= Problem requirements =
The complete listing, repeated precisely, must form the answer.

○ ○ ○ ○ ○ ○ ○

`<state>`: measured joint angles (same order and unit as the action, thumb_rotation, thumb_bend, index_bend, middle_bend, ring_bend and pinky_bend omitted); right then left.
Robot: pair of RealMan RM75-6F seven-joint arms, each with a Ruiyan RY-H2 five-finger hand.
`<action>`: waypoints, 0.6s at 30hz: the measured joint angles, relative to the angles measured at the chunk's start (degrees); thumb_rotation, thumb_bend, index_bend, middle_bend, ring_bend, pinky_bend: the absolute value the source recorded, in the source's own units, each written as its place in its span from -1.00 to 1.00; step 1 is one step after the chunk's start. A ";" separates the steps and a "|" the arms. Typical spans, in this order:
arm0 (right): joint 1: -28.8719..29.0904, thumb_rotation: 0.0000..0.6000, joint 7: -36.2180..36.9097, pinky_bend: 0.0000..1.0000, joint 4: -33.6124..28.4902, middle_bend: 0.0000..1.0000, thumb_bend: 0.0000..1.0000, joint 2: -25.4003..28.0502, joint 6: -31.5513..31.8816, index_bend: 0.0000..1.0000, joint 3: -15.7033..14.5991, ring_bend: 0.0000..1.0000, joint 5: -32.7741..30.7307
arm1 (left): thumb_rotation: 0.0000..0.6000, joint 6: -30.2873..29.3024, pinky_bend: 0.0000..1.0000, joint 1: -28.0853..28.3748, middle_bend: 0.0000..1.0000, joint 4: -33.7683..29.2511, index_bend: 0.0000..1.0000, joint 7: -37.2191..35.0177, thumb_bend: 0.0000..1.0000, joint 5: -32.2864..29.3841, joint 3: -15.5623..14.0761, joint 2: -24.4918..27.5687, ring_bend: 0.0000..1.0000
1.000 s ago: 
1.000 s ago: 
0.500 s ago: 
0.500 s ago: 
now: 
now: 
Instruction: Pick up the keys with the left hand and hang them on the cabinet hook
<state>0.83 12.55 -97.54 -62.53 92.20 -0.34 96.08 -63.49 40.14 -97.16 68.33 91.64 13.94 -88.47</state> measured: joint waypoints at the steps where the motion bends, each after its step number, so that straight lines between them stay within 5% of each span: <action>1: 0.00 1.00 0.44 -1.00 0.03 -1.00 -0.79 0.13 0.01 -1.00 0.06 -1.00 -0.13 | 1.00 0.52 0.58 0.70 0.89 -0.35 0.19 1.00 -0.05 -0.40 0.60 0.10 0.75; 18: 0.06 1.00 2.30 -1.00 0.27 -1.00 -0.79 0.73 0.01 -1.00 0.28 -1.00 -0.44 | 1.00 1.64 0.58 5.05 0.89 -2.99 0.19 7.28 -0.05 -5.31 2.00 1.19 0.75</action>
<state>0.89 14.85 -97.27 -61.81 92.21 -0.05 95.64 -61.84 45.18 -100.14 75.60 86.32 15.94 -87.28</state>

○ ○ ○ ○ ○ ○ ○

= Result of the exercise =
`<state>`: measured joint angles (same order and unit as the action, thumb_rotation, thumb_bend, index_bend, middle_bend, ring_bend and pinky_bend omitted); right then left.
Robot: pair of RealMan RM75-6F seven-joint arms, each with a Ruiyan RY-H2 five-finger hand.
`<action>`: waypoints, 0.6s at 30hz: the measured joint angles, relative to the angles measured at the chunk's start (degrees); thumb_rotation, thumb_bend, index_bend, middle_bend, ring_bend, pinky_bend: the absolute value the source recorded, in the source's own units, each written as its place in its span from -1.00 to 1.00; step 1 is one step after the chunk's start. A ";" separates the steps and a "|" the arms. Typical spans, in this order:
arm0 (right): joint 1: -28.8719..29.0904, thumb_rotation: 0.0000..0.6000, joint 7: -36.2180..36.9097, pinky_bend: 0.0000..1.0000, joint 4: -33.6124..28.4902, middle_bend: 0.0000..1.0000, thumb_bend: 0.0000..1.0000, joint 2: -25.4003..28.0502, joint 6: -31.5513..31.8816, index_bend: 0.0000..1.0000, joint 3: -15.7033..14.5991, ring_bend: 0.0000..1.0000, joint 5: -32.7741..30.7307
arm1 (left): thumb_rotation: 0.0000..0.6000, joint 6: -30.2873..29.3024, pinky_bend: 0.0000..1.0000, joint 1: -28.0853..28.3748, middle_bend: 0.0000..1.0000, joint 4: -33.7683..29.2511, index_bend: 0.0000..1.0000, joint 7: -37.2191..35.0177, thumb_bend: 0.0000..1.0000, joint 5: -32.2864..29.3841, joint 3: -15.5623..14.0761, joint 2: -24.4918..27.5687, ring_bend: 0.0000..1.0000
1.000 s ago: 
1.000 s ago: 
0.500 s ago: 
0.500 s ago: 
now: 
now: 
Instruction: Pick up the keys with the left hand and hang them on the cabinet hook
<state>0.83 12.55 -97.54 -62.53 92.20 -0.34 96.08 -63.49 40.14 -97.16 68.33 91.64 13.94 -88.47</state> measured: joint waypoints at the steps where the motion bends, each after its step number, so that straight lines between them stay within 5% of each span: <action>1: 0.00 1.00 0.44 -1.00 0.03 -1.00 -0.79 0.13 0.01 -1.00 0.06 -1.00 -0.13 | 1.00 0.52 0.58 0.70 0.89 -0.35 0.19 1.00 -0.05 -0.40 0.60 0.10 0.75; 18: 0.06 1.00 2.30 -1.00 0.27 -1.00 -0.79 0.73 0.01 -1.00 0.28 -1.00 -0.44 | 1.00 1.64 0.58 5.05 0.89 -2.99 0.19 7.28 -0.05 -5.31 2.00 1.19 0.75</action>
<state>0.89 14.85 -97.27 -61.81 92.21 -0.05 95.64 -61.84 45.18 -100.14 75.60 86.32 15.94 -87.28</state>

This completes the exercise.